Three council members have submitted plans to add at-large council seats to the current ward structure. But the plans differ dramatically on how to accomplish that goal: one adds 2 at-large members, one adds 6, and a third creates 5 at-large positions at the expense of 5 ward seats. Mayor David N. Cicilline supports the third plan, maintaining the size of the council at 15, but opening 5 seats now elected by ward to citywide voting.

“This would encourage greater economic and cultural diversity among potential candidates for the at-large seats,” Cicilline wrote in a letter to the council.

That plan echoes changes recommended by the Charter Review Commission five years ago, and Cicilline urged the council to adopt them.

“The men and women of the Charter Review Commission invested a significant amount of time and effort into researching and developing a model that would work well in Providence, and I agree with their findings,” he wrote.

The Council Ordinance Committee had planned to take up the three proposals last night, but instead postponed action until two weeks from now, to allow for more research. Members said they plan to hold a public hearing after committee action to hear different points of view.

The original plan that touched off the debate was submitted by Councilman John J. Igliozzi, who represents Silver Lake. It would add 2 at-large members to the 15 council members, in an effort to maintain the current ward structure but add a voice of someone who could think about city-wide issues without having to answer to a particular section of the city.

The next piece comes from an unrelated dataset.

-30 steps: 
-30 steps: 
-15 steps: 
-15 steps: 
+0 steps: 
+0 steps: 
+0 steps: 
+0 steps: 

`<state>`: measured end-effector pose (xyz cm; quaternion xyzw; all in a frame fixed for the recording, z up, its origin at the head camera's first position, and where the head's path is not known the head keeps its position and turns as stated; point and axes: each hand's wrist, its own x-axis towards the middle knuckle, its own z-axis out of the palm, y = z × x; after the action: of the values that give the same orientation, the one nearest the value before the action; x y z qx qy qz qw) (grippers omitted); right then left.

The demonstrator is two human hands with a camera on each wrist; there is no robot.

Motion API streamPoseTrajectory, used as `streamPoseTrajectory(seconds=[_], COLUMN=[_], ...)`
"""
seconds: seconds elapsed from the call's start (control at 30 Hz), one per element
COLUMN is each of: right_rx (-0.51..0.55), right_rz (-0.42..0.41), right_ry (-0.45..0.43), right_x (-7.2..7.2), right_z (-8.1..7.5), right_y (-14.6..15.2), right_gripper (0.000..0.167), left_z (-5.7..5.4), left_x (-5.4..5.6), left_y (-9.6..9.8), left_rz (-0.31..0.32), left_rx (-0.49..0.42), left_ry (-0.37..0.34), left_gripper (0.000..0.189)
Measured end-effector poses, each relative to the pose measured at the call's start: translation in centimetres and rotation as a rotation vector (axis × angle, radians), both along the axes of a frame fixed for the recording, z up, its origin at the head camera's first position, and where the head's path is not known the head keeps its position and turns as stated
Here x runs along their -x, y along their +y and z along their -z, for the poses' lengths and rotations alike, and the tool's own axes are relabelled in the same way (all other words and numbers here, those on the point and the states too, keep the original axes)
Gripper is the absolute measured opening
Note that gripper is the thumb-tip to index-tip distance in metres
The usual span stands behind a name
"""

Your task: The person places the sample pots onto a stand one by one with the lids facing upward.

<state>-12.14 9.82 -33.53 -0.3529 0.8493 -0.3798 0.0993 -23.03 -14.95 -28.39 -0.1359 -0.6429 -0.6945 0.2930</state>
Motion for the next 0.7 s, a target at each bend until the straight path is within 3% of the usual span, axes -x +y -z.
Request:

Wood, who represents College Hill, submitted a second plan calling for the size of the council to remain the same at 15, but to redraw the ward map and replace 5 of the wards with at-large members elected by the entire city.

Wood has argued that adding more council members means costing the city more money. Each council member makes $18,000 a year.

Councilman Seth Yurdin, representing Fox Point, has put forth a third plan that would dramatically increase the size of the council to 21 members. It would keep the current 15 wards and add 6 at-large seats. The citywide seats would be elected by a method of proportional representation known as the single transferable vote to ensure that council members come from across the city and not solely from economically powerful areas like the East Side.

Yurdin’s proposal has the support of FairVote RI, but only if the proportional representation element is preserved. Otherwise, said Ari Savitzky, the director, the seats would simply lead to the city’s current elites expanding their power base.

“Winner-take-all at-large seats would be extremely expensive to campaign for and should favor those who have the resources to get elected,” Savitzky said. “Adding at-large seats without that component really skews the membership to wards that already have the power, whose voices are already being heard.”

The council membership seems in favor of some sort of change, but the feeling is not universal. Council President Peter S. Mancini is hesitant to add seats.

“If it’s not broken, don’t fix it,” Mancini said last night as the brief meeting concluded.

If the council does decide to adopt one of the three plans, or a hybrid version, any changes would have to be brought before the voters in the fall 2008 election.